**COLLECTED MATERIAL:**

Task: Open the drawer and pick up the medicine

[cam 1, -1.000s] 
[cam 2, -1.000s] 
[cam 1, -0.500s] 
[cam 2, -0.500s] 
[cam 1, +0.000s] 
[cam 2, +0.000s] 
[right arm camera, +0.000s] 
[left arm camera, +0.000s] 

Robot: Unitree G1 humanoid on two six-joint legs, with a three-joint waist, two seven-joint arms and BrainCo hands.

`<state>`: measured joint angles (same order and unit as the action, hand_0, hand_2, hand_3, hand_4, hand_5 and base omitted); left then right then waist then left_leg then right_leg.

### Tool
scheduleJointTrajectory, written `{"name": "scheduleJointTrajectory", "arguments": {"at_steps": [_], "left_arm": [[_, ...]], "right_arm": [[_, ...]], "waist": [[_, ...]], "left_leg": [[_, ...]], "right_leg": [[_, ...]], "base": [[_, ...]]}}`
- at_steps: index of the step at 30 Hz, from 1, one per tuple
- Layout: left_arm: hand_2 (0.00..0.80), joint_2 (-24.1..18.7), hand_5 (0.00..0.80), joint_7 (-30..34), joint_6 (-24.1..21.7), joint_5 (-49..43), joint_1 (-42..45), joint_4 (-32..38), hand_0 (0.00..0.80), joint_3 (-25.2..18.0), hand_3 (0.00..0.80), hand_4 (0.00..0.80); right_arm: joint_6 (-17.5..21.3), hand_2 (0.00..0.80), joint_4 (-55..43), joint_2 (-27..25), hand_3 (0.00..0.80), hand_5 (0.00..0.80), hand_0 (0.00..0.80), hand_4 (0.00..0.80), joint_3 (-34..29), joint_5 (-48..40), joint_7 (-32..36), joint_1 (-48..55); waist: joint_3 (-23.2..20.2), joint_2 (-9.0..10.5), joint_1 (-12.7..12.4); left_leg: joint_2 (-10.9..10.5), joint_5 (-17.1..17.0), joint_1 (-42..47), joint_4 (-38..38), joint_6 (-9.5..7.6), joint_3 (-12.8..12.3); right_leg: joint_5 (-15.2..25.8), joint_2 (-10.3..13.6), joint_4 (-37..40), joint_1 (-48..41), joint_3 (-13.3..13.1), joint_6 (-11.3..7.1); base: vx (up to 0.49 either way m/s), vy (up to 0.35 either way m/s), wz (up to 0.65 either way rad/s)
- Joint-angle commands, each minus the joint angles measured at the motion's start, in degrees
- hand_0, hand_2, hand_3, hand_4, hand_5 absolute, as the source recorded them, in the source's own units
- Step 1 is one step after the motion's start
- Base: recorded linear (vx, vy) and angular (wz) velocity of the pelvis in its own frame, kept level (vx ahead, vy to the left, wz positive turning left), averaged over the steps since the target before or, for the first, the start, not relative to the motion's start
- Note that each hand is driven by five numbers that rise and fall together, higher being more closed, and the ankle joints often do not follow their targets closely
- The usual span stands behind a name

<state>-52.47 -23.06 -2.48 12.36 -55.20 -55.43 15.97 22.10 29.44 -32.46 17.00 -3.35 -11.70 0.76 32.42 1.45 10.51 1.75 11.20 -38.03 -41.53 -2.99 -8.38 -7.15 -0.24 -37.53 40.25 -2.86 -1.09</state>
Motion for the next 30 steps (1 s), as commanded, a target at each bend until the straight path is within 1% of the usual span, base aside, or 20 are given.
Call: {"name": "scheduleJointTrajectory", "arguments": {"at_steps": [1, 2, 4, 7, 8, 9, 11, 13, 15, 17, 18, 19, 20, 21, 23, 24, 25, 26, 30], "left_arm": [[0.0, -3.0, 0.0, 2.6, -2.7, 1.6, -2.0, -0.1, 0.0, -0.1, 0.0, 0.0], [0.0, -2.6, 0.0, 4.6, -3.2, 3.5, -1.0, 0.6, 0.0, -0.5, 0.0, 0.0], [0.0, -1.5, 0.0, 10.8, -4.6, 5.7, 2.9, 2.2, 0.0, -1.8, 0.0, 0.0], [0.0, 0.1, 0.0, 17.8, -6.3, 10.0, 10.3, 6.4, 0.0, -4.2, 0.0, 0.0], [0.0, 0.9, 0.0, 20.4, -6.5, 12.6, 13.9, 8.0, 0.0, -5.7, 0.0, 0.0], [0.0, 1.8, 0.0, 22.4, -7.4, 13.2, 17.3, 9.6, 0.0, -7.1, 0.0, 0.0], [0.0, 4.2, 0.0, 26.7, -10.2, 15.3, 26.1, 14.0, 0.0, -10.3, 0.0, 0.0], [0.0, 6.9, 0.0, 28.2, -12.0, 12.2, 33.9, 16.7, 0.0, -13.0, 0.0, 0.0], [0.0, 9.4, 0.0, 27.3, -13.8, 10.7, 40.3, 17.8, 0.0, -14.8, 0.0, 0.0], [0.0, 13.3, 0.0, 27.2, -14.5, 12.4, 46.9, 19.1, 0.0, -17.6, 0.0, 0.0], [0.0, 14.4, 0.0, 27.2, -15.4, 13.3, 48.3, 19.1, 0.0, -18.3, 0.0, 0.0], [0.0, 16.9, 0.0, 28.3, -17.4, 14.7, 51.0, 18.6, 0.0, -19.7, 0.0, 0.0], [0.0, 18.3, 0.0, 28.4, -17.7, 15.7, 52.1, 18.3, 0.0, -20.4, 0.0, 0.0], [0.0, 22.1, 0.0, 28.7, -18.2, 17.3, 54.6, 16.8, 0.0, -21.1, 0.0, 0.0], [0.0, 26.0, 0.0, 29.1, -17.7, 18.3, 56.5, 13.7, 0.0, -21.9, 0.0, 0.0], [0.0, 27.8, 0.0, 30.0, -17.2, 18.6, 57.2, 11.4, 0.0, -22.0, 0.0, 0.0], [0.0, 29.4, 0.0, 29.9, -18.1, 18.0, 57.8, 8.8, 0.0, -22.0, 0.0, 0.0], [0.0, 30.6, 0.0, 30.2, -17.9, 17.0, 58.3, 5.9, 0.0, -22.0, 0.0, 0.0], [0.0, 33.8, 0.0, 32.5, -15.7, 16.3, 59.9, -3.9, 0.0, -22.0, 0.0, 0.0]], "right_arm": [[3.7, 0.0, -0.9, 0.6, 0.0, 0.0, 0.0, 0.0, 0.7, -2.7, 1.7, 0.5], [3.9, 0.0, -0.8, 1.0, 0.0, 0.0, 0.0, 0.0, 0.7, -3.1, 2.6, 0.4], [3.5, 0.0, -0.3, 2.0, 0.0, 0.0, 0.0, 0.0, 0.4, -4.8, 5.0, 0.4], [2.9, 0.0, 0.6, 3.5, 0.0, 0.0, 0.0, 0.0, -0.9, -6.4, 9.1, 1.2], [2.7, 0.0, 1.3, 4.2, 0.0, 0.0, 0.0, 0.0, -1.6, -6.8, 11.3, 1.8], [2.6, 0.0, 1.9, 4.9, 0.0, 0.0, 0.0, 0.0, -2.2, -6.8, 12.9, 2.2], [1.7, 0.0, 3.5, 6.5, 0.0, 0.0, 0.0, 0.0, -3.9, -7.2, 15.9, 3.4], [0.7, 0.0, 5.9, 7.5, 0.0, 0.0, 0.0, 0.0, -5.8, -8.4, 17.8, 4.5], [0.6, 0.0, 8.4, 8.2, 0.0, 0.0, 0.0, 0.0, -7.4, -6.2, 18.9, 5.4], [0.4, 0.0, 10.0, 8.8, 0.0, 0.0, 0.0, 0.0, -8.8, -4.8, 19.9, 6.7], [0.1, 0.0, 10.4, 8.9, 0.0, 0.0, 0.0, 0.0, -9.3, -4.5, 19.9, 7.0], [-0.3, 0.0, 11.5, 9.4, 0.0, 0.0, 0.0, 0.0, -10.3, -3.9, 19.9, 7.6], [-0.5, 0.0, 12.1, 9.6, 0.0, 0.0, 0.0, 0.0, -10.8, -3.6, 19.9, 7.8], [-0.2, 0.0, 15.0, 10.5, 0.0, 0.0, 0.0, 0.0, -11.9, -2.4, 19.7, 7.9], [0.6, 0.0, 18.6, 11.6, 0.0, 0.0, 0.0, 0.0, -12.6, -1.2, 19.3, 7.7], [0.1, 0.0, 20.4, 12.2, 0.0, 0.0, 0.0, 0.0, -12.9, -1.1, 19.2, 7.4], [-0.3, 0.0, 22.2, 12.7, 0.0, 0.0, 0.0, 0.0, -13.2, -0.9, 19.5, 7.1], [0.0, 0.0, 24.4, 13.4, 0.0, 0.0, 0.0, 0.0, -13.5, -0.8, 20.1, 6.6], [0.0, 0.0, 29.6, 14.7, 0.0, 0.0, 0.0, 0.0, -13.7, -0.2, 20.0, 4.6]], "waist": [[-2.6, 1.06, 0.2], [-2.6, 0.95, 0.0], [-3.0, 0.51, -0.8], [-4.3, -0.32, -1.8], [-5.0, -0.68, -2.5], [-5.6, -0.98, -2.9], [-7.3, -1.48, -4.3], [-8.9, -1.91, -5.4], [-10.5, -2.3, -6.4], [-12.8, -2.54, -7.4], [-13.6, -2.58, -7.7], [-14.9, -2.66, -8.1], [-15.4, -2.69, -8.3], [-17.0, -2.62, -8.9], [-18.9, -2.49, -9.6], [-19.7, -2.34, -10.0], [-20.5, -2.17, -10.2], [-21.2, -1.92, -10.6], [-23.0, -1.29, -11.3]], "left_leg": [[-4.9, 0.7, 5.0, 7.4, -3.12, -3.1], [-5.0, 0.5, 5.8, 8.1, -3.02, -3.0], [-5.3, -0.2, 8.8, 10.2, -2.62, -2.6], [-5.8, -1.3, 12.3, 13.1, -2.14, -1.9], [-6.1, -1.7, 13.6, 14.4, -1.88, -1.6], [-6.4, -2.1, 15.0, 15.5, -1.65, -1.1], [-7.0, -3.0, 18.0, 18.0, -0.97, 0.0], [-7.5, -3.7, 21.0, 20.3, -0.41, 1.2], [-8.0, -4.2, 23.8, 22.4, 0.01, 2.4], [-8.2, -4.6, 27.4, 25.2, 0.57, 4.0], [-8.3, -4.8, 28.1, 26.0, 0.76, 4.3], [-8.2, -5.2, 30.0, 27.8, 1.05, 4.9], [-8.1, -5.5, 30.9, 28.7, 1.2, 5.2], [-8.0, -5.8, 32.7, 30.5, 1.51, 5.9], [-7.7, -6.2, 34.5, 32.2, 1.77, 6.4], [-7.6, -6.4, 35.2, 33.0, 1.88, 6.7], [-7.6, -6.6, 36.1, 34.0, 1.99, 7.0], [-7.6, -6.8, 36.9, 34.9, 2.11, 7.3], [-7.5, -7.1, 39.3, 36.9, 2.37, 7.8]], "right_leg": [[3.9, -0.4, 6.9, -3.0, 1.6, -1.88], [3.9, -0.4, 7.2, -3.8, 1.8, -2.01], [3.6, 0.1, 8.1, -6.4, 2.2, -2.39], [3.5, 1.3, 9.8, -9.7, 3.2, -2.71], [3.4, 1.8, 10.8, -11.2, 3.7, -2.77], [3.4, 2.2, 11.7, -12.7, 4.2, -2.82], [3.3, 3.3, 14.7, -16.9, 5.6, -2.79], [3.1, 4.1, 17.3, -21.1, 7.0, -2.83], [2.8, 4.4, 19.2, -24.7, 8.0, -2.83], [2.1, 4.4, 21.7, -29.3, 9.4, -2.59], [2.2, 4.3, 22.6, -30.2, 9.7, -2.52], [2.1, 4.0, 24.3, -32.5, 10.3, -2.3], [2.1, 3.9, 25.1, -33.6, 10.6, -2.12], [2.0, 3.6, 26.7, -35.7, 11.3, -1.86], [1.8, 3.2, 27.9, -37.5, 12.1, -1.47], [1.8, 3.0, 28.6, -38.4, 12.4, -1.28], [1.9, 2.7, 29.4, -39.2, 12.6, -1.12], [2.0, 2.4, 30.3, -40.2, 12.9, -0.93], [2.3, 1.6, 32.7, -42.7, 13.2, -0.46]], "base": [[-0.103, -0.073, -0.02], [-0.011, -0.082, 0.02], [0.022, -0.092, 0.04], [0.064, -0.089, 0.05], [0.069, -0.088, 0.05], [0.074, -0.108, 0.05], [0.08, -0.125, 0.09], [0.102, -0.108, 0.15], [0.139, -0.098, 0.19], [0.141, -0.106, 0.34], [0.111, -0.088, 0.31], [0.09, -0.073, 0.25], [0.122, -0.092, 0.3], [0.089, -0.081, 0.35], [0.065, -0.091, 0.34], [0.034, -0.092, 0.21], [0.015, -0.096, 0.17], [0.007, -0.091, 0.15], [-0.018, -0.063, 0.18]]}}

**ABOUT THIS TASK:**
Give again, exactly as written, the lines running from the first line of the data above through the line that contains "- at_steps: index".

**WRITTEN SOLUTION:**
Task: Open the drawer and pick up the medicine

[cam 1, -1.000s] 
[cam 2, -1.000s] 
[cam 1, -0.500s] 
[cam 2, -0.500s] 
[cam 1, +0.000s] 
[cam 2, +0.000s] 
[right arm camera, +0.000s] 
[left arm camera, +0.000s] 

Robot: Unitree G1 humanoid on two six-joint legs, with a three-joint waist, two seven-joint arms and BrainCo hands.

`<state>`: measured joint angles (same order and unit as the action, hand_0, hand_2, hand_3, hand_4, hand_5 and base omitted); left then right then waist then left_leg then right_leg.

### Tool
scheduleJointTrajectory, written `{"name": "scheduleJointTrajectory", "arguments": {"at_steps": [_], "left_arm": [[_, ...]], "right_arm": [[_, ...]], "waist": [[_, ...]], "left_leg": [[_, ...]], "right_leg": [[_, ...]], "base": [[_, ...]]}}`
- at_steps: index of the step at 30 Hz, from 1, one per tuple

No additional output is needed.